LivaNova, London, UK.
J Health Econ Outcomes Res. 2024 Feb 27;11(1):57-66. doi: 10.36469/001c.91991. eCollection 2024.
Regulatory bodies, health technology assessment agencies, payers, physicians, and other decision-makers increasingly recognize the importance of real-world evidence (RWE) to provide important and relevant insights on treatment patterns, burden/cost of illness, product safety, and long-term and comparative effectiveness. However, RWE generation requires a careful approach to ensure rigorous analysis and interpretation. There are limited examples of comprehensive methodology for the generation of RWE on patients who have undergone neuromodulation for drug-resistant epilepsy (DRE). This is likely due, at least in part, to the many challenges inherent in using real-world data to define DRE, neuromodulation (including type implanted), and related outcomes of interest. We sought to provide recommendations to enable generation of robust RWE that can increase knowledge of "real-world" patients with DRE and help inform the difficult decisions regarding treatment choices and reimbursement for this particularly vulnerable population. We drew upon our collective decades of experience in RWE generation and relevant disciplines (epidemiology, health economics, and biostatistics) to describe challenges inherent to this therapeutic area and to provide potential solutions thereto within healthcare claims databases. Several examples were provided from our experiences in DRE to further illustrate our recommendations for generation of robust RWE in this therapeutic area. Our recommendations focus on considerations for the selection of an appropriate data source, development of a study timeline, exposure allotment (specifically, neuromodulation implantation for patients with DRE), and ascertainment of relevant outcomes. The need for RWE to inform healthcare decisions has never been greater and continues to grow in importance to regulators, payers, physicians, and other key stakeholders. However, as real-world data sources used to generate RWE are typically generated for reasons other than research, rigorous methodology is required to minimize bias and fully unlock their value.
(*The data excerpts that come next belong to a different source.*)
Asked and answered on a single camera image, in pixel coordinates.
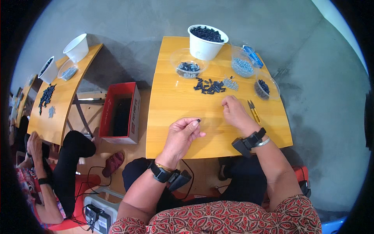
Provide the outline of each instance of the gold bracelet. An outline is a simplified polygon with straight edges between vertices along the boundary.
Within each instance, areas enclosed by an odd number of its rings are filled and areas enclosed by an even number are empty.
[[[163,165],[158,164],[158,163],[155,163],[155,165],[158,166],[158,167],[160,167],[160,168],[162,168],[162,169],[164,169],[167,172],[170,172],[170,173],[172,173],[174,171],[174,170],[170,169],[169,167],[163,166]]]

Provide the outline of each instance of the person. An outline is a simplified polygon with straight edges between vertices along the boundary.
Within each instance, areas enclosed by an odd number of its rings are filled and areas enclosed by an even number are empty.
[[[235,96],[222,100],[227,123],[248,137],[261,127],[246,113]],[[204,137],[199,117],[177,120],[169,127],[162,152],[154,163],[174,170],[193,140]],[[252,148],[257,156],[240,157],[225,167],[232,181],[219,198],[197,198],[182,202],[172,197],[140,158],[126,165],[123,180],[126,194],[110,233],[321,233],[321,221],[304,196],[297,177],[274,142]],[[269,209],[260,205],[264,193]]]
[[[40,225],[47,229],[72,216],[79,158],[93,156],[99,139],[94,137],[91,141],[78,131],[68,132],[53,171],[46,162],[50,156],[49,147],[42,143],[38,134],[27,134],[25,142],[25,161],[16,168],[18,182],[31,211]]]

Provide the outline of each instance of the hand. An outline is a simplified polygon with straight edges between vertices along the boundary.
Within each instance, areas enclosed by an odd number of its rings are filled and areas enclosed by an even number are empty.
[[[223,115],[226,121],[232,126],[238,128],[243,136],[248,137],[253,132],[258,132],[261,127],[248,115],[245,111],[244,106],[234,96],[226,96],[222,100]]]
[[[32,155],[34,164],[42,163],[42,140],[34,131],[27,141],[27,152]]]
[[[201,120],[198,117],[185,117],[170,125],[164,149],[157,156],[156,163],[173,170],[177,167],[177,163],[186,155],[192,141],[206,135],[200,132],[198,119]]]

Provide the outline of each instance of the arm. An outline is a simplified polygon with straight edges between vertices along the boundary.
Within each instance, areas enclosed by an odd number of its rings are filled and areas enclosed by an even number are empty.
[[[46,178],[47,174],[43,168],[42,161],[42,140],[36,132],[33,132],[27,142],[27,152],[33,157],[36,177],[39,179]],[[62,217],[55,194],[50,185],[43,184],[40,186],[44,200],[44,206],[36,204],[36,212],[45,224],[60,224],[64,218]]]
[[[241,102],[235,96],[226,96],[222,100],[224,116],[226,121],[237,127],[248,137],[253,132],[259,131],[260,126],[247,114]],[[252,152],[257,154],[261,168],[267,179],[267,192],[270,197],[270,211],[274,211],[286,198],[302,194],[297,177],[273,141],[264,146],[253,148]]]
[[[176,169],[177,163],[187,153],[192,141],[205,136],[200,132],[197,117],[182,118],[169,127],[168,137],[162,153],[157,156],[156,163],[170,169]],[[153,172],[146,170],[126,192],[118,209],[117,220],[133,217],[148,224],[156,214],[156,206],[166,183],[153,178]]]

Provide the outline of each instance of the red patterned shirt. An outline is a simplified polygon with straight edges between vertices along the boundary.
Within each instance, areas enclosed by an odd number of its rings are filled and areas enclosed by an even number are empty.
[[[310,200],[296,195],[274,212],[250,202],[215,201],[164,210],[148,225],[125,217],[110,227],[115,233],[322,233],[321,221]]]

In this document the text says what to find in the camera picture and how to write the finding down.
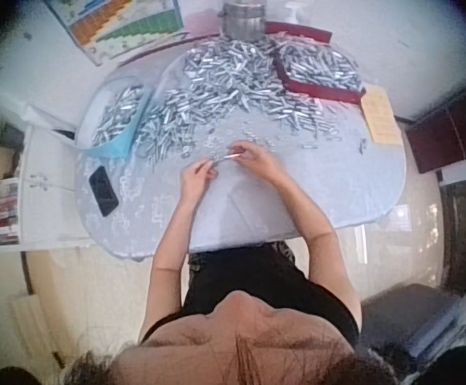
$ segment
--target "red tray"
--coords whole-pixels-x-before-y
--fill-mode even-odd
[[[317,42],[329,43],[332,33],[326,30],[319,30],[311,28],[310,26],[299,26],[296,24],[289,24],[286,22],[267,22],[265,27],[267,34],[276,34],[277,32],[286,32],[293,36],[306,36],[312,38]],[[307,94],[313,98],[336,100],[339,102],[359,104],[361,98],[366,93],[362,91],[349,91],[340,88],[332,88],[328,86],[320,86],[318,84],[301,83],[290,79],[284,65],[282,64],[281,56],[276,51],[274,54],[275,71],[278,78],[282,81],[284,88],[290,92],[297,92],[299,94]]]

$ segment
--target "tile floor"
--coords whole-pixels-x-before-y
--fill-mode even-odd
[[[362,298],[403,282],[440,283],[443,213],[434,174],[420,175],[404,136],[407,180],[399,203],[378,222],[340,229],[349,275]],[[306,271],[301,238],[289,241]],[[31,277],[59,352],[113,354],[138,337],[151,260],[121,261],[99,247],[28,253]],[[188,286],[188,269],[182,277]]]

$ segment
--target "woman's arm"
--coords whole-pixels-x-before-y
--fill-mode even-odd
[[[180,200],[152,260],[145,318],[139,340],[152,325],[181,308],[181,269],[188,252],[197,206],[209,181],[217,176],[212,166],[211,160],[200,160],[181,174]]]
[[[233,144],[231,152],[244,152],[235,160],[279,192],[310,251],[310,281],[338,297],[361,327],[359,297],[348,278],[338,237],[326,215],[266,149],[241,141]]]

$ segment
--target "lace tablecloth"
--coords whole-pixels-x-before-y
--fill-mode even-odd
[[[120,68],[113,75],[131,73],[154,83],[163,70],[189,45],[174,47]],[[235,111],[210,135],[196,132],[196,151],[188,159],[172,154],[154,169],[132,154],[127,159],[93,158],[80,154],[76,165],[76,203],[82,222],[95,242],[117,257],[147,257],[156,250],[180,193],[180,170],[194,160],[222,153],[234,140],[252,132],[261,144],[272,142],[288,173],[325,211],[335,228],[374,221],[396,204],[405,181],[402,146],[374,144],[358,107],[322,101],[334,106],[330,116],[342,141],[318,138],[311,132],[292,136],[288,128],[263,116]],[[362,139],[367,147],[359,151]],[[101,216],[89,176],[103,165],[119,198],[119,206]],[[233,161],[219,163],[219,177],[211,184],[197,211],[191,251],[221,249],[296,237],[294,224],[276,192]]]

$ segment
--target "yellow paper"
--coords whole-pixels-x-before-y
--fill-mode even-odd
[[[367,84],[367,93],[361,98],[361,107],[375,143],[400,144],[402,134],[396,124],[390,100],[384,88]]]
监管机构、卫生技术评估机构、支付方、医生及其他决策者越来越认识到真实世界证据(RWE)对于提供有关治疗模式、疾病负担/成本、产品安全性以及长期和比较有效性的重要且相关见解的重要性。然而,生成RWE需要谨慎的方法,以确保进行严格的分析和解释。对于接受过耐药性癫痫(DRE)神经调节治疗的患者,生成RWE的综合方法实例有限。这可能至少部分归因于使用真实世界数据来定义DRE、神经调节(包括植入类型)以及相关感兴趣结局时存在的诸多挑战。我们试图提供建议,以生成可靠的RWE,从而增加对“真实世界”DRE患者的了解,并有助于为针对这一特别脆弱人群的治疗选择和报销等艰难决策提供信息。我们借鉴了我们在生成RWE及相关学科(流行病学、卫生经济学和生物统计学)方面几十年的集体经验,来描述该治疗领域固有的挑战,并在医疗保健索赔数据库中提供潜在的解决方案。我们从DRE方面的经验中给出了几个例子,以进一步说明我们在该治疗领域生成可靠RWE的建议。我们的建议侧重于选择合适数据源、制定研究时间表、暴露分配(具体而言,为DRE患者植入神经调节装置)以及确定相关结局等方面的考虑因素。RWE为医疗决策提供信息的需求从未如此迫切,并且对监管机构、支付方、医生及其他关键利益相关者而言,其重要性还在持续增加。然而,由于用于生成RWE的真实世界数据源通常是出于研究以外的原因生成的,因此需要严谨的方法来尽量减少偏差并充分释放其价值。